This is part one in a three part Ansible series, which will demonstrate how you can get started learning Ansible. The complete list of posts in this series are:
- Ansible Part 1: Setup and Configure on Ubuntu and VirtualBox (This post)
- Ansible Part 2: Playbooks
- Ansible Part 3: Variables, Vault and Roles
All code in these posts can be found on GitHub - ubuntu-config/ansible
Getting Started
I used the adminbox VM connected to the KubeNatNetwork (10.0.2.0/24) from a previous post. I will be using the same server in this post as the Ansible Control server, where the configuration and commands will be coming from.
server | ip addr | comment |
---|---|---|
adminbox | 10.0.2.5 | Ansible Control server |
Following the same process I have created a further 3 VMs also connected to the KubeNatNetwork. Note: these only have one network adapter.
- network address: 10.0.2.0/24
- default gateway: 10.0.2.2
server | ip addr | ram | vcpu | comment |
---|---|---|---|---|
lb1 | 10.0.2.20 | 2GB | 2 | Load Balancer configured by Ansible |
web1 | 10.0.2.21 | 2GB | 2 | Web Server 1 configured by Ansible |
web2 | 10.0.2.22 | 2GB | 2 | Web Server 2 configured by Ansible |
Install Ansible
Ansible will only be installed on my adminbox server and not on the load balancer or web servers. I installed Ansible on Ubuntu as follows:
sudo apt update
sudo apt install software-properties-common
sudo add-apt-repository --yes --update ppa:ansible/ansible
sudo apt install ansible
Once complete check which version is installed and notice that the config file
is pointing to /etc/ansible/ansible.csg
. This will be changed to another .cfg
file in the next section
ansible --version
Then I created a directory to keep the Ansible inventory and changed to that directory. I will be working from this directory for the rest of the guide.
mkdir ~/ansible && cd ~/ansible
Create the inventory and new cfg file.
touch ansible.cfg
touch hosts-dev
Create a Local ansible.cfg File
Edit the ansible.cfg as follows:
vim ansible.cfg
Populate it with the below which specifies the new inventory file:
# ansible.cfg
[defaults]
inventory = ./hosts-dev
Create an Ansible Inventory File
An inventory file contains the server information, which lists the host names and groups. The file can be ini
for yaml
formats, and the hosts can specify non-standard ssh ports and aliases.
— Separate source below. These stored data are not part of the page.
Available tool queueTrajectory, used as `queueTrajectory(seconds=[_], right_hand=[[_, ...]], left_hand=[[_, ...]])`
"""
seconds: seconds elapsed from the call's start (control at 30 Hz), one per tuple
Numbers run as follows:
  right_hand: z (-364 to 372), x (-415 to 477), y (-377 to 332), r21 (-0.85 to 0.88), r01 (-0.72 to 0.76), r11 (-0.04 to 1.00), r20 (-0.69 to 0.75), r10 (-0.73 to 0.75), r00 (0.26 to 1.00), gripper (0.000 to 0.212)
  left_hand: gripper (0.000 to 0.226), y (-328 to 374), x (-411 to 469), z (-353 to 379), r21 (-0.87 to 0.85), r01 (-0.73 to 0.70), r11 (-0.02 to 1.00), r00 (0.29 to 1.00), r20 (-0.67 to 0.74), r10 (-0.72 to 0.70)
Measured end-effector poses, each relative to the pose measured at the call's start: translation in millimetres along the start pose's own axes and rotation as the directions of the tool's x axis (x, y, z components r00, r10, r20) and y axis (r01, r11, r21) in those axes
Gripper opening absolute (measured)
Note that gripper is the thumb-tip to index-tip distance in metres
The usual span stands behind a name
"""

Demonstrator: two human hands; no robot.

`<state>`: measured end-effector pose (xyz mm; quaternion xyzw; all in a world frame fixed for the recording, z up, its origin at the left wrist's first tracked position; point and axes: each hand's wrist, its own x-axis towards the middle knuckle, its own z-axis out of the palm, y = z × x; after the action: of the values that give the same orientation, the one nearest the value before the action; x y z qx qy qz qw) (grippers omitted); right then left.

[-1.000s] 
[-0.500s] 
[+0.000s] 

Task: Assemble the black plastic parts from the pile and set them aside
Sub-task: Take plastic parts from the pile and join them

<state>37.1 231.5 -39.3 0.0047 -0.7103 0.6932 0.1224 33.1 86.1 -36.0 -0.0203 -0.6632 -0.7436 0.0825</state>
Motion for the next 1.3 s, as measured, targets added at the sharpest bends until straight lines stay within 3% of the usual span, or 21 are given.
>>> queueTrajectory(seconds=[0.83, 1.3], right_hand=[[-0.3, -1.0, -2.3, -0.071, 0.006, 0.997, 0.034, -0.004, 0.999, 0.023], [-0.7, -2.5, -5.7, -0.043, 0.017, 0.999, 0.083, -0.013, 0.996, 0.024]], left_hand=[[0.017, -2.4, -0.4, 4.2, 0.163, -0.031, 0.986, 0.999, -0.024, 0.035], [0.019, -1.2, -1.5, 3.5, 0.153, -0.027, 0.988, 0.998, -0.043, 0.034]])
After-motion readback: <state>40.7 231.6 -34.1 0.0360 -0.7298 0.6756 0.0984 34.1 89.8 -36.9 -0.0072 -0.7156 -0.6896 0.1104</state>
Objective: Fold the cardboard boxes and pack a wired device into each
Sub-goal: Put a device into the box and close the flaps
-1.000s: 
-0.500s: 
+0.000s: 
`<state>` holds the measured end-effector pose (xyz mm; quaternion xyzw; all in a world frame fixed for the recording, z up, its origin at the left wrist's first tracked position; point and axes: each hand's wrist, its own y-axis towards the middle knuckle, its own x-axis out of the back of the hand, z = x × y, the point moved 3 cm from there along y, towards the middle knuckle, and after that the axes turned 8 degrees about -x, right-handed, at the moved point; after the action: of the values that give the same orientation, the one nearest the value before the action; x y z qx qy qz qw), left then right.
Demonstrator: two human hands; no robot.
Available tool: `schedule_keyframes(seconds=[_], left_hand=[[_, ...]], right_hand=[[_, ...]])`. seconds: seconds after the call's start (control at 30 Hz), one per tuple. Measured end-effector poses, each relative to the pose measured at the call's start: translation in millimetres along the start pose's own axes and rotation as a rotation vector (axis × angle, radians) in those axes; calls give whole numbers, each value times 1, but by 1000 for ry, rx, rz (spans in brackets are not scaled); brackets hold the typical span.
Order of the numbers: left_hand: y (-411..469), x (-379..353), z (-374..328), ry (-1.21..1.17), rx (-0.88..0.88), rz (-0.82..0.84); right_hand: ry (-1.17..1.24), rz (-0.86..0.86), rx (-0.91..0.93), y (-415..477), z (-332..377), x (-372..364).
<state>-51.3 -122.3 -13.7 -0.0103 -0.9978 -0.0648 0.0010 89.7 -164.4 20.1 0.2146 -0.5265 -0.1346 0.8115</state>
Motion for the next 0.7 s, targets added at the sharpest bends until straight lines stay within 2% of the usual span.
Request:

I edited the new inventory file as follows:
vim hosts-dev
Then populated it with the 3 three server’s IP addresses:
# hosts-dev
[webservers]
web1 ansible_host=10.0.2.21
web2 ansible_host=10.0.2.22
[loadbalancers]
lb1 ansible_host=10.0.2.20
[local]
control ansible_connection=local
Note that web1 and web2 are aliases for their IP addresses. They are also grouped so you can run ansible tasks and playbooks against single or groups of machines.
I can run this to return all the servers listed in the inventory:
ansible --list-hosts all
Or only the web servers
ansible --list-hosts webservers
This shows the new ~/ansible/ansible.cfg
file is being used and reading from the ~/ansible/hosts-dev
inventory file.
Ansible Tasks
Ansible tasks allow you to run one-off commands against the inventory in a single line command. The commands are in ansible modules which will be sepcified as part of the command
e.g. ansible module moduleName inventory
Before I can run any remote tasks I first have to edit the ~/ansible/ansible.cfg
file with user and ssh information. The ssh .pem
file is the same one I created in part one.
vim ansible.cfg
Edit as required:
# ansible.cfg
[defaults]
inventory = ./hosts-dev
remote_user = mark
private_key_file = ~/.ssh/id_rsa.pem
host_key_checking = False
Now we can see if the adminbox can successfully run an Ansible task on each of the servers in the inventory. Let’s start by doing a simple ping:
ansible -m ping all
Each server returned it’s ping
with a pong
.
And finally, I can run a shell command on each each server. I specified the uname
command:
ansible -m shell -a "uname" all
Each server returned Linux
. Also notice rc=0
. This means return code equals 0, success.